Simple "Hello CUDA" example?

jamesqf · December 6, 2008, 7:38am

Could someone point me to a simple example CUDA program, preferrably in C?

I’ve installed the drivers & SDK, and can use the script to compile & run most of the example programs. However, when I look at the source and try to figure out how I might actually write a program of my own, I find that most of the details are hidden away in obfuscated .h files, which are themselves stuck off somewhere out of the standard path. I could of course spend the time to slowly hack my way through all this, but I would rather be doing something useful.

Thanks,
James

kyzhao · December 6, 2008, 8:56am

if windowsï¼š [url=“http://forums.nvidia.com/index.php?showtopic=83054”]http://forums.nvidia.com/index.php?showtopic=83054[/url]

jamesqf · December 6, 2008, 5:18pm

else if (linux_suse_11) ?

But it seems I wasn’t clear about what I’m looking for.
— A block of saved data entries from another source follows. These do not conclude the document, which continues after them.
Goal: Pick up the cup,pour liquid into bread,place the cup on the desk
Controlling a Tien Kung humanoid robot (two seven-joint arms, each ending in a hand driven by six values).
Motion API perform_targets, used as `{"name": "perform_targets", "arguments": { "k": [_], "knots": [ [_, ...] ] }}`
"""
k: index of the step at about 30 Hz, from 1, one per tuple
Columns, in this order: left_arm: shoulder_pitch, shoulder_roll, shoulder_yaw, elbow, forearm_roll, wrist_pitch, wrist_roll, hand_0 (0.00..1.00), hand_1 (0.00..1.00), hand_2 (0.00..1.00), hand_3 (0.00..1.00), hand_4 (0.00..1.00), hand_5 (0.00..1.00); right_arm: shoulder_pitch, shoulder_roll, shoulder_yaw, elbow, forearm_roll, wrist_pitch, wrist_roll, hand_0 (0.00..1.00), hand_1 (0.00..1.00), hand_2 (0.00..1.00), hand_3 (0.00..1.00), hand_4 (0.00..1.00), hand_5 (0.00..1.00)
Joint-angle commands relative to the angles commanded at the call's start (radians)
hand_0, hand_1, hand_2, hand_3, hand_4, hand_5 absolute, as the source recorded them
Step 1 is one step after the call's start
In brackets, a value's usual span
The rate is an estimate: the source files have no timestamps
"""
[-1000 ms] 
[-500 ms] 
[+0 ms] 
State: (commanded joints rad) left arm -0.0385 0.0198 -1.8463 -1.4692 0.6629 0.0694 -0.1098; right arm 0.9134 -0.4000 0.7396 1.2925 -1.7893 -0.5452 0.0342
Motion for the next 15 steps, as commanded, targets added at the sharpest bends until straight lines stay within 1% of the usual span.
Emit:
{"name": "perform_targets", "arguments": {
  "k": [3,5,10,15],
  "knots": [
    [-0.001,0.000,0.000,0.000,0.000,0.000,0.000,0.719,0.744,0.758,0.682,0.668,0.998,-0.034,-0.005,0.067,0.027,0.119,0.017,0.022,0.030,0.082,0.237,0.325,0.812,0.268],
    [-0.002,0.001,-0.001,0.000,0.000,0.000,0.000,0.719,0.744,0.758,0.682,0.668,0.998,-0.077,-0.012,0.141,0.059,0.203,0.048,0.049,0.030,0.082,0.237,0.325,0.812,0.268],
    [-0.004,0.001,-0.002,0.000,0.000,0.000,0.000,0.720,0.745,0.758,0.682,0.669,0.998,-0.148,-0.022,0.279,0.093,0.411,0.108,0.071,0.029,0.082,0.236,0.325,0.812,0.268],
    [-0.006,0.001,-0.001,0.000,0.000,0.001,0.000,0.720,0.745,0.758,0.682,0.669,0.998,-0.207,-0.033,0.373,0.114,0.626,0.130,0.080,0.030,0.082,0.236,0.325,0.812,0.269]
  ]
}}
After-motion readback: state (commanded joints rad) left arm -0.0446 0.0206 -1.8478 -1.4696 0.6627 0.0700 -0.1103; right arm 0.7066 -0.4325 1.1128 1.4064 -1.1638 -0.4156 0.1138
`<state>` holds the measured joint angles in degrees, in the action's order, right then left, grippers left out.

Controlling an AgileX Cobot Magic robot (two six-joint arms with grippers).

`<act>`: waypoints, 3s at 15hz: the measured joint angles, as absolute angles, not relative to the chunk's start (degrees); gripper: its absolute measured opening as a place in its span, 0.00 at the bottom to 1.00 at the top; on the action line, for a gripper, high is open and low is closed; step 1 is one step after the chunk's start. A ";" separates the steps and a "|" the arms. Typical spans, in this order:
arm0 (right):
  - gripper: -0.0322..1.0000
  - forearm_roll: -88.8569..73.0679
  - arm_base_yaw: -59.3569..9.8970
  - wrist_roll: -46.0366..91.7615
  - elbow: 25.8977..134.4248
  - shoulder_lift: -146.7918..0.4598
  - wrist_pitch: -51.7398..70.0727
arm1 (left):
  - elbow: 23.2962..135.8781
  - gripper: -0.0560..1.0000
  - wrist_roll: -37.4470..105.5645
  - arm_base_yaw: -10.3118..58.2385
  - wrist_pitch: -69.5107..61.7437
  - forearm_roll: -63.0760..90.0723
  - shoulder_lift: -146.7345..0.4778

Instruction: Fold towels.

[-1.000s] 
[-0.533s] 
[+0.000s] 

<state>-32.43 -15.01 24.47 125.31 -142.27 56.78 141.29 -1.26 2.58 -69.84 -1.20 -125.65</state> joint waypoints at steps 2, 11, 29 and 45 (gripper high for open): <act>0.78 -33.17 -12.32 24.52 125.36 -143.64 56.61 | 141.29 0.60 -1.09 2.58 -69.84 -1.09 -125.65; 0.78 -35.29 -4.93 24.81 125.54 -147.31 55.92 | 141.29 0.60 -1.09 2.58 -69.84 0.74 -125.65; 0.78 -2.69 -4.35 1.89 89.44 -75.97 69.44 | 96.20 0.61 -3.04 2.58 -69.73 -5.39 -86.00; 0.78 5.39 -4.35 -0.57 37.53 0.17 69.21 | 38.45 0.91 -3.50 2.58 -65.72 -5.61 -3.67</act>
I don’t want a “wizard” that adds more behind-the-curtain stuff to organize what NVidia stuffed behind the curtain; I want a C (preferrably, though FORTRAN would do at a pinch) program that doesn’t have the curtains in it.

Or to put it another way, I’m the wizard (hey, it’s right there in my job description :-)), and I’d like to learn the details of this particular spell…

MisterAnderson42 · December 6, 2008, 9:33pm

All the details you need are in the programming guide, including a step by step run through of a simple matrix multiplication example.

alex_dubinsky · December 6, 2008, 10:21pm

The only “hidden details” in the SDK samples are in cutil.h, which just has some useful error-checking macros. There simply isn’t a lot to the Runtime API. You don’t need to learn what this API is managing for you, especially if you’d like to be doing something useful. Just copy what the samples do, and worry about device code not boilerplate host code.

Or if you really love boilerplate code, look at some of the samples that use the Driver API. The driver api however doesn’t add anything useful. Resist the urge to use it.

Boxed_Cylon · December 6, 2008, 10:23pm

Here is a simple test program I wrote to get my feet wet - it fills a matrix with numbers, and then takes the

cosine of the matrix. Compile with “nvcc cosine.cu -use_fast_math” (on Suse 10.3…)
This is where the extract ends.